Mild disagree.
The saying "you can't solve social problems with technology" usually means - at least in the places I have heard / used it - "If your workforce fights a process - be it for the process being stupid, tools being slow, incentives do not align with policy, whatever - especially a control step, no amount of mandatory tech enforcement of that process step will yield better results." At best you get garbled data because someone hit the keyboard to fill in mandatory fields, sometimes, the process now works OUTSIDE of the system by informal methods because 'work still needs to be done', at worst, you get a mutiny.
You have to fix the people(s' problems) by actually talking to them and take the pain points away, you do not go to 'computer says no' territory first.
In my experience, no org problem is only social, and no tech problem is merely technical. Finding a sustainable solution in both fields is what distinguishes a staff engineer from a junior consultant.
Another point of view on that.
I work on SaaS platform as engineer. We can have some people from customer A asking for bunch of fields to be mandatory - just to get 6 months later people from that company nagging about the fields saying our platform sucks - well no their process and requirements suck - we didn’t come up which fields are mandatory.

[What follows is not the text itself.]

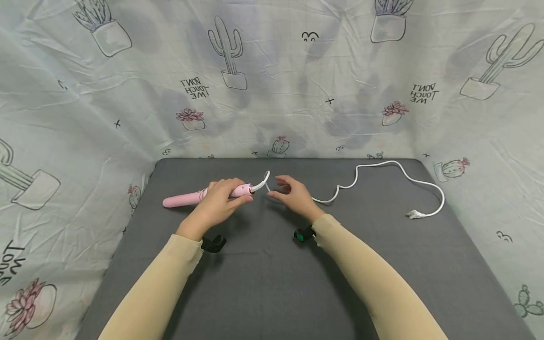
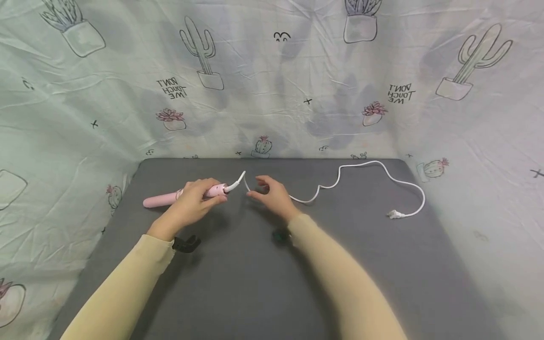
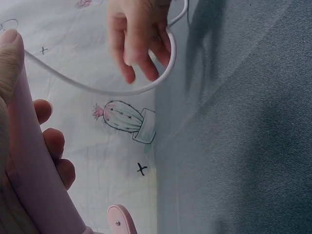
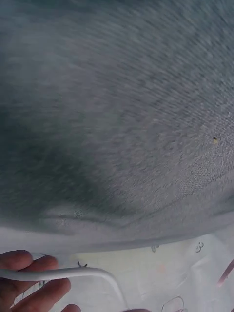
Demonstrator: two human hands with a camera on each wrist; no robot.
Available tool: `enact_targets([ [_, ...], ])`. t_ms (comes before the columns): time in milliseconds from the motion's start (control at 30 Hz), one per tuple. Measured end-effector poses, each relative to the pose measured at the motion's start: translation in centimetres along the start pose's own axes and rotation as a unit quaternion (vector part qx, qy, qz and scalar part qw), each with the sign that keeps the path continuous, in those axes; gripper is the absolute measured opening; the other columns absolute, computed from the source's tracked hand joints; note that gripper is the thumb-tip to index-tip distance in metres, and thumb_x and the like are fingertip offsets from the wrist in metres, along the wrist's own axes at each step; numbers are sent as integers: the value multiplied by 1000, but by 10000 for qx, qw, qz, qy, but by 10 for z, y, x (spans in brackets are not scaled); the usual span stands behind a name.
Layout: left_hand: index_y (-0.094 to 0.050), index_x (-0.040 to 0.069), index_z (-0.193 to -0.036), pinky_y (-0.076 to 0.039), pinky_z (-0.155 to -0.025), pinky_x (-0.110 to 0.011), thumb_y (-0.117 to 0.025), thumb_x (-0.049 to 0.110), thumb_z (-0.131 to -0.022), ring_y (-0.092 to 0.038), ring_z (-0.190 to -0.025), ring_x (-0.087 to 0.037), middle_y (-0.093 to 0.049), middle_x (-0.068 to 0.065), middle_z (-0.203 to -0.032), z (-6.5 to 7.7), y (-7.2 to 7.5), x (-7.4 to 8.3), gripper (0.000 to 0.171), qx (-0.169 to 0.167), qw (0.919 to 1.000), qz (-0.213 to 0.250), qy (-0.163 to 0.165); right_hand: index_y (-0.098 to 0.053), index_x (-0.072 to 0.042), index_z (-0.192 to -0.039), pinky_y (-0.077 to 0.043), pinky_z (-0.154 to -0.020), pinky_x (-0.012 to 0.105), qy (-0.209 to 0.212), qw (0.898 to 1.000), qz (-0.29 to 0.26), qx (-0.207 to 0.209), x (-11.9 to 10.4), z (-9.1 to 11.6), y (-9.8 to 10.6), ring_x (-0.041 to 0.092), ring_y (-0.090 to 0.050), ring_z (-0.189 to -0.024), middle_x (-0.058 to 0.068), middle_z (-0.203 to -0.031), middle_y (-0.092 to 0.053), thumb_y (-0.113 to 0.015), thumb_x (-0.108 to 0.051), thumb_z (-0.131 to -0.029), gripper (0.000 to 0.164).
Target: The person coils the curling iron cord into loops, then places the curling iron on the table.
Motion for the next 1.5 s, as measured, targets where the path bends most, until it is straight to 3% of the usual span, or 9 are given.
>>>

I've been thinking a lot about that lately, and I agree. I used to be hard in the "You can't solve social problems with technical solutions", but that's not the whole truth. If people aren't using your thing, sure, you can brand that as social problem (lack of buy-in on the process, people not being heard during rollout, ...). However one way of getting people to use your thing/process is to make it easier to use. Integrate it well into the workflow they're already familiar with, bring the tooling close, reduce friction, provide some extra value to your users with features etc. That's technical solutions, but if you choose them based on knowledge of the "social problem" they can be quite effective.